Originally created for jupiter network podcasts using meilisearch.
Project contains two main modules:
podcast2text
a cli tool for downloading RSS feed and transcribing podcast episodessearch-load
a cli tool for loading obtained transcriptions to instance of meilisearch
To build you would need following packages on your system:
- cargo
- pkg-config
- openssl
- ffmpeg
There is a nix flake configured to ship build dependencies
just run direnv allow
and run:
cargo build --release
To appease the gods of good taste please add following pre commit hook:
git config --local core.hooksPath .githooks
- Create cache directories and download the whisper model
mkdir -p {models,output}
# this might be one of:
# "tiny.en" "tiny" "base.en" "base" "small.en" "small" "medium.en" "medium" "large"
model=tiny.en
curl -L --output models/$model.bin https://huggingface.co/datasets/ggerganov/whisper.cpp/resolve/main/ggml-$model.bin
- Run the inference on the RSS feed
# get information about the cli
docker run flakm/podcast2text rss --help
docker run \
-v $PWD/models:/data/models \
-v $PWD/output:/data/output \
flakm/podcast2text \
rss \
--num-of-episodes 2 \
https://feed.jupiter.zone/allshows
# or using cargo
cargo run --bin podcast2text --release -- \
--model-path=models/tiny.en.bin \
--output-dir=output/ \
--threads-per-worker=4 \
--download-dir=catalog \
rss \
--worker-count=6 \
https://feed.jupiter.zone/allshows
The output directory should now contain json files with files' transcription and metadata.
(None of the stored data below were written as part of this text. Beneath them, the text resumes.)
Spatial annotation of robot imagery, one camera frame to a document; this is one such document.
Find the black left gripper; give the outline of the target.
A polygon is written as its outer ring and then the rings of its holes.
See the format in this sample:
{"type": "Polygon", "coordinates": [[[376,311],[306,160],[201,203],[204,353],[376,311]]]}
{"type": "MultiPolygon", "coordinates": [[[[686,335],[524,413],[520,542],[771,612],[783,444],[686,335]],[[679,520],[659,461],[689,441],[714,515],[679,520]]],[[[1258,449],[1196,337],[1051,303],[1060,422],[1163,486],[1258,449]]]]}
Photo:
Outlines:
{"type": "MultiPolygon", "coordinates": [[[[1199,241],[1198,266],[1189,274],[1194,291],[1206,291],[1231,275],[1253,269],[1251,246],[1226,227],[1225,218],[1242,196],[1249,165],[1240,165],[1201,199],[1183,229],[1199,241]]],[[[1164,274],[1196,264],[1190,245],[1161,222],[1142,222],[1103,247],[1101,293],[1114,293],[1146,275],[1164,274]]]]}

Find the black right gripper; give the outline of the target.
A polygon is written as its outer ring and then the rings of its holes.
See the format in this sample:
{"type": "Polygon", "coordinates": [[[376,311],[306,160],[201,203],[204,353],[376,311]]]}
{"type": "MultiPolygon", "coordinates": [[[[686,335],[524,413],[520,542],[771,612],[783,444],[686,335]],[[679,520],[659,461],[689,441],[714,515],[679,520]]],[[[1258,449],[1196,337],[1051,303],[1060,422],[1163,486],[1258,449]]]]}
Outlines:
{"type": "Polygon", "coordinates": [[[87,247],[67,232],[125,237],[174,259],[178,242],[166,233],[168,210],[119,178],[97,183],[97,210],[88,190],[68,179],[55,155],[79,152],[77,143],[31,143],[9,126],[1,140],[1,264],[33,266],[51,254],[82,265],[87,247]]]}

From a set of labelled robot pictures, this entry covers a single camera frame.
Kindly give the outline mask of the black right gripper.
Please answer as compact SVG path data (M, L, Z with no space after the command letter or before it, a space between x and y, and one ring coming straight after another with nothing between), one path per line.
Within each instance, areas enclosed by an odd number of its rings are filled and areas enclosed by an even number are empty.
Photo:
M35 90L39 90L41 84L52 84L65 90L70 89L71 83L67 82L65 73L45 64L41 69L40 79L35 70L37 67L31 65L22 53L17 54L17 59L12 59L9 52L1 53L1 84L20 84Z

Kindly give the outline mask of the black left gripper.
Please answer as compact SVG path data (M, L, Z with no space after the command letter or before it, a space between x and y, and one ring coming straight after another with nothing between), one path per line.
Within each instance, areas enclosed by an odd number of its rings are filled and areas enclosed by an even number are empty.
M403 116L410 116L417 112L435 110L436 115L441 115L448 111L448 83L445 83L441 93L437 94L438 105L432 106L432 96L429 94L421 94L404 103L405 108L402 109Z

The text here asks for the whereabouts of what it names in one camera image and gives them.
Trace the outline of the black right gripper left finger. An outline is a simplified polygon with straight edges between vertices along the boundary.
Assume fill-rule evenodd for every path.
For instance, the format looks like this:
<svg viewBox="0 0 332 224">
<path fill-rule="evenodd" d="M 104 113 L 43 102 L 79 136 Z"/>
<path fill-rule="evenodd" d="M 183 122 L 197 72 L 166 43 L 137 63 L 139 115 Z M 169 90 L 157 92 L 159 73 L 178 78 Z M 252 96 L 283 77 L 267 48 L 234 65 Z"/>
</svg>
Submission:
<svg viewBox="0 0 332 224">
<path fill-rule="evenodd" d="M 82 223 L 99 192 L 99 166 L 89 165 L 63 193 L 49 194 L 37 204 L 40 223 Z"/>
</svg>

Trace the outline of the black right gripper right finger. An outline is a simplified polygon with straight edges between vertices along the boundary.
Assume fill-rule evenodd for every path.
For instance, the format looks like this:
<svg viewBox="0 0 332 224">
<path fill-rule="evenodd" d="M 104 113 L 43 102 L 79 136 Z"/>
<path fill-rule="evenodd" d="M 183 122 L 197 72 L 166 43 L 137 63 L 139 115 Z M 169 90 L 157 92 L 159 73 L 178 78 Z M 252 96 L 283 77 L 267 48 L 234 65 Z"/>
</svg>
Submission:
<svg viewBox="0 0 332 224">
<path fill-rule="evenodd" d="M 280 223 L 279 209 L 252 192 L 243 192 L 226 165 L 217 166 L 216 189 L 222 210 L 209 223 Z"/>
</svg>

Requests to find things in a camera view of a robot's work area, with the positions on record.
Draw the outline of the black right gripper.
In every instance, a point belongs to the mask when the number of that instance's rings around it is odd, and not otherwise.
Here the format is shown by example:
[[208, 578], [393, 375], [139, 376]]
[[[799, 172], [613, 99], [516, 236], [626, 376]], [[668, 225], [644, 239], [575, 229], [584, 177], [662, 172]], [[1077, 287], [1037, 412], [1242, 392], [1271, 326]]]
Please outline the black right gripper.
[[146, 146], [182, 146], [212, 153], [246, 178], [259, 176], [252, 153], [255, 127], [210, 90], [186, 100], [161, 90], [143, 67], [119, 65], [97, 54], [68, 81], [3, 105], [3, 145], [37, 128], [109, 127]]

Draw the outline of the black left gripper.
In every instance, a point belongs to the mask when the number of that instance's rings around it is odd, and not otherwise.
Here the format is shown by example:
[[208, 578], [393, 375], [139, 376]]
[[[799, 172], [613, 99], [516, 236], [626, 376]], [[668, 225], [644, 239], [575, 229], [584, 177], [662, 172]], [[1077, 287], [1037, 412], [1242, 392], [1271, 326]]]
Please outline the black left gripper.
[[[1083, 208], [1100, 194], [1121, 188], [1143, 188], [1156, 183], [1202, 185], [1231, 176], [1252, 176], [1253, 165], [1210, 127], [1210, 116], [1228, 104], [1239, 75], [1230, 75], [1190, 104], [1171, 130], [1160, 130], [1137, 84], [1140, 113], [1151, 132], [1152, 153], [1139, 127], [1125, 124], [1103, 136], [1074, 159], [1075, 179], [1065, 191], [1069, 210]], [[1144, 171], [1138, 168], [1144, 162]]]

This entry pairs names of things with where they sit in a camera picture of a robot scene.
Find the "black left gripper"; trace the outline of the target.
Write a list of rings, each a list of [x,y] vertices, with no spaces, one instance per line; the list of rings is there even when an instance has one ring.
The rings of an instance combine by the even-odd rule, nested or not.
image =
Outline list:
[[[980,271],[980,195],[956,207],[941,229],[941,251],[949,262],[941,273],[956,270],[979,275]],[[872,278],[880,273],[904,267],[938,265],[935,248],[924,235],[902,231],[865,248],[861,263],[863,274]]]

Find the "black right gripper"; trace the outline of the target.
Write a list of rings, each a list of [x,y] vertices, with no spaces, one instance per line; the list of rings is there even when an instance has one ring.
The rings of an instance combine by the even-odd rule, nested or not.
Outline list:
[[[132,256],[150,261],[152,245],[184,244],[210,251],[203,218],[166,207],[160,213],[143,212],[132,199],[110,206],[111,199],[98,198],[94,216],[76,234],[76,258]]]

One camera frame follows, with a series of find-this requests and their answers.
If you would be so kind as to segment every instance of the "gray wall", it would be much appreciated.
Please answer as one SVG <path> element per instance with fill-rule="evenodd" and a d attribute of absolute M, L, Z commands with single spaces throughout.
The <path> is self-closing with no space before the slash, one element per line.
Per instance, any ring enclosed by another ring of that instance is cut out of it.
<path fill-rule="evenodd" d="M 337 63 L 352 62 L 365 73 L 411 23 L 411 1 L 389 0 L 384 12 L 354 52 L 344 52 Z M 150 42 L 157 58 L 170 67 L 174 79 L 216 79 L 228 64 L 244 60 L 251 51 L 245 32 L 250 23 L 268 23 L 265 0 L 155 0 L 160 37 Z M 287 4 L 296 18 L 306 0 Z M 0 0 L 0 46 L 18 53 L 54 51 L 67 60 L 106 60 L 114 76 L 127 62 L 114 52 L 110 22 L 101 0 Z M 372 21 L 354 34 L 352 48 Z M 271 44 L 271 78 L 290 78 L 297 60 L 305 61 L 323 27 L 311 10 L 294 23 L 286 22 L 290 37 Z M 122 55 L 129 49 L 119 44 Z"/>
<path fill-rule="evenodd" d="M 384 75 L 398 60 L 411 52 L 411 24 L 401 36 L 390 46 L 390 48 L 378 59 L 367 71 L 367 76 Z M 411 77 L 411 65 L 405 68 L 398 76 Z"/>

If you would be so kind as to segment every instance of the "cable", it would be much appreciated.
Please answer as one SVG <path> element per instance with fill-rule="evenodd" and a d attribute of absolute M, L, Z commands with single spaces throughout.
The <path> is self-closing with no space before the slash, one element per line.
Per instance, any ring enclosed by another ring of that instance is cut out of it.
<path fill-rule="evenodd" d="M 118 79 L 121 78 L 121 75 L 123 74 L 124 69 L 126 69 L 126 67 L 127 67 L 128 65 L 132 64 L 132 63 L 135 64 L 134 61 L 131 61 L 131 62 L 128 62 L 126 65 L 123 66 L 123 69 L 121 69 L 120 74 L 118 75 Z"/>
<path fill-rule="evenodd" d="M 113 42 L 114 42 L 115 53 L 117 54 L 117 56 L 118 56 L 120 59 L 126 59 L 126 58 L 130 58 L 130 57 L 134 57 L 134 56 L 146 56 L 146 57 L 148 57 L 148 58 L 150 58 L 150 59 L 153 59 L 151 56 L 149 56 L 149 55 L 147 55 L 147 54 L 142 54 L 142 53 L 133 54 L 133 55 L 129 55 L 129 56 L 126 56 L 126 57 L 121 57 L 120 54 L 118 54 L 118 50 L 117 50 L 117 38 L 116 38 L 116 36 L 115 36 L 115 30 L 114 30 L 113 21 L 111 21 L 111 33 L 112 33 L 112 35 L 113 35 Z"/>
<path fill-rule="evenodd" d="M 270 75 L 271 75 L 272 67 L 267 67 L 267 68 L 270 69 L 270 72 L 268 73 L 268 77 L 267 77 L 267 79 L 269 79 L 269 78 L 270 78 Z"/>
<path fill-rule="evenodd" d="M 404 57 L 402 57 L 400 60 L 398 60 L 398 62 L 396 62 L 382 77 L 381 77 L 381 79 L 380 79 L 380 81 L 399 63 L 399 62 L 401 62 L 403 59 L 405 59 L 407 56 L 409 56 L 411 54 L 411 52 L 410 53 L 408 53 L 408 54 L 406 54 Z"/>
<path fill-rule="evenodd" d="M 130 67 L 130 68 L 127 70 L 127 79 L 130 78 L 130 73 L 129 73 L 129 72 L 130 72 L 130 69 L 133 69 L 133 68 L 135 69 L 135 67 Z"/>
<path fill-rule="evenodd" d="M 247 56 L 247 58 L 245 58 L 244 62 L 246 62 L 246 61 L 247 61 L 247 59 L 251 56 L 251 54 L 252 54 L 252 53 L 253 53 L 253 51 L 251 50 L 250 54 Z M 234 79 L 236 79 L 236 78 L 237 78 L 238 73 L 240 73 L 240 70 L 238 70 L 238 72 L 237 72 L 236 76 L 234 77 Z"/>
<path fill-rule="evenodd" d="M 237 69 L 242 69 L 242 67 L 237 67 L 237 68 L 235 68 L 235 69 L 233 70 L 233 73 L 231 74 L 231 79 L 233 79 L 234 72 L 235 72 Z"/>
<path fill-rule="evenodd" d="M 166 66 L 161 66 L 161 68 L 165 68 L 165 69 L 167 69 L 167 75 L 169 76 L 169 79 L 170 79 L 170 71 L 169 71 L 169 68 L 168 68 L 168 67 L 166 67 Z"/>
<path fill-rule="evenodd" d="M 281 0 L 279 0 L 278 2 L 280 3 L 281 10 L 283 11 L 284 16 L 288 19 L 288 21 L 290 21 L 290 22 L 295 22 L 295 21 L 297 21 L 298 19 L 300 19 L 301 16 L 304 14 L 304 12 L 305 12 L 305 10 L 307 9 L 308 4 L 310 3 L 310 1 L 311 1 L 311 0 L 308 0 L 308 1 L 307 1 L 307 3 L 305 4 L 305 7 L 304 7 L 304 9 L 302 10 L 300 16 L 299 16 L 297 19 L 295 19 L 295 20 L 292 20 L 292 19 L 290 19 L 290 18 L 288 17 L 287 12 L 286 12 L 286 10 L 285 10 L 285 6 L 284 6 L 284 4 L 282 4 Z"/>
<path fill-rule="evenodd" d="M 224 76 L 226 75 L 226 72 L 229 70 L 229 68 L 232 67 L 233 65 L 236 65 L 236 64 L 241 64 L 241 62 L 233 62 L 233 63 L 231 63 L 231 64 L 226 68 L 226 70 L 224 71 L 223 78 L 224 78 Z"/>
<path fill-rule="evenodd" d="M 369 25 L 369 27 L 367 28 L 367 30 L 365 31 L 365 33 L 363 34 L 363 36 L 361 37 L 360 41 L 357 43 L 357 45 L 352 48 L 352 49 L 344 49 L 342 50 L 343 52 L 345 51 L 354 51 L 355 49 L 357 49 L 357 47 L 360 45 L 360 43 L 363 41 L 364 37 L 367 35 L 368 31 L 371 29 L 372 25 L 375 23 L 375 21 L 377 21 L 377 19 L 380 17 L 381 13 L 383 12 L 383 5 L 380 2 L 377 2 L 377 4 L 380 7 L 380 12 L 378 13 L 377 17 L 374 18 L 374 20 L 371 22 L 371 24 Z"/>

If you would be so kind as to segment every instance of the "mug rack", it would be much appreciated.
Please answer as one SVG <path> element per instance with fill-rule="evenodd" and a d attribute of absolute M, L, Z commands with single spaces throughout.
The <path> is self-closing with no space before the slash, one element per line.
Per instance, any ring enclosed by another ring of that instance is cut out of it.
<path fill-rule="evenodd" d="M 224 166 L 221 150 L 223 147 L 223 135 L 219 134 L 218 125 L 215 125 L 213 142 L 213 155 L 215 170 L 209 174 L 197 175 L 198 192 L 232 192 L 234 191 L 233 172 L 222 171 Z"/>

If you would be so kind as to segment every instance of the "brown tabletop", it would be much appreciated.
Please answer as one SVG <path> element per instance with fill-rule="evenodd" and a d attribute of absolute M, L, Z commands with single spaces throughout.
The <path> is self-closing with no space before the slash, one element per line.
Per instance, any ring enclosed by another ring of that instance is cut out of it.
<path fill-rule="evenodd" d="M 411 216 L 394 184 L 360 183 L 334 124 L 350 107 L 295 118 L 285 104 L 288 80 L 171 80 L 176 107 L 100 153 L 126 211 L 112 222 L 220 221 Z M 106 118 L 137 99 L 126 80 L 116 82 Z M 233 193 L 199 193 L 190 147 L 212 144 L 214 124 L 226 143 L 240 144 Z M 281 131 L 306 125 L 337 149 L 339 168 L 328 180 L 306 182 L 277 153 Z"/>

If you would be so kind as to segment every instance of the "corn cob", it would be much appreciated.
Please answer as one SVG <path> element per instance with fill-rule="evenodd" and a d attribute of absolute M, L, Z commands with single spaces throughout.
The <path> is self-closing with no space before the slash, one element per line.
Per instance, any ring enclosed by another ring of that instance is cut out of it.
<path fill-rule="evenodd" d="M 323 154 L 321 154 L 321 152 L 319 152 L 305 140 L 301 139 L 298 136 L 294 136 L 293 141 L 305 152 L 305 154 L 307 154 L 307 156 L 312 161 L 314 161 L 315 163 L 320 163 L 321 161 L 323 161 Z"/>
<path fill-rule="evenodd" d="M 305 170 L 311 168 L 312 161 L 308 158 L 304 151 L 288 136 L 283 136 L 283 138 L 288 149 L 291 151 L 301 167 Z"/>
Note that the results will be cached - so if you restart the job it will not redownload and process already seen rss entries.
Project uses meilisearch as engine back end for search functionality
docker pull getmeili/meilisearch:v0.29
docker run -it --rm \
-p 7700:7700 \
-e MEILI_MASTER_KEY='MASTER_KEY'\
-v $(pwd)/meili_data:/meili_data \
getmeili/meilisearch:v0.29 \
meilisearch --env="development"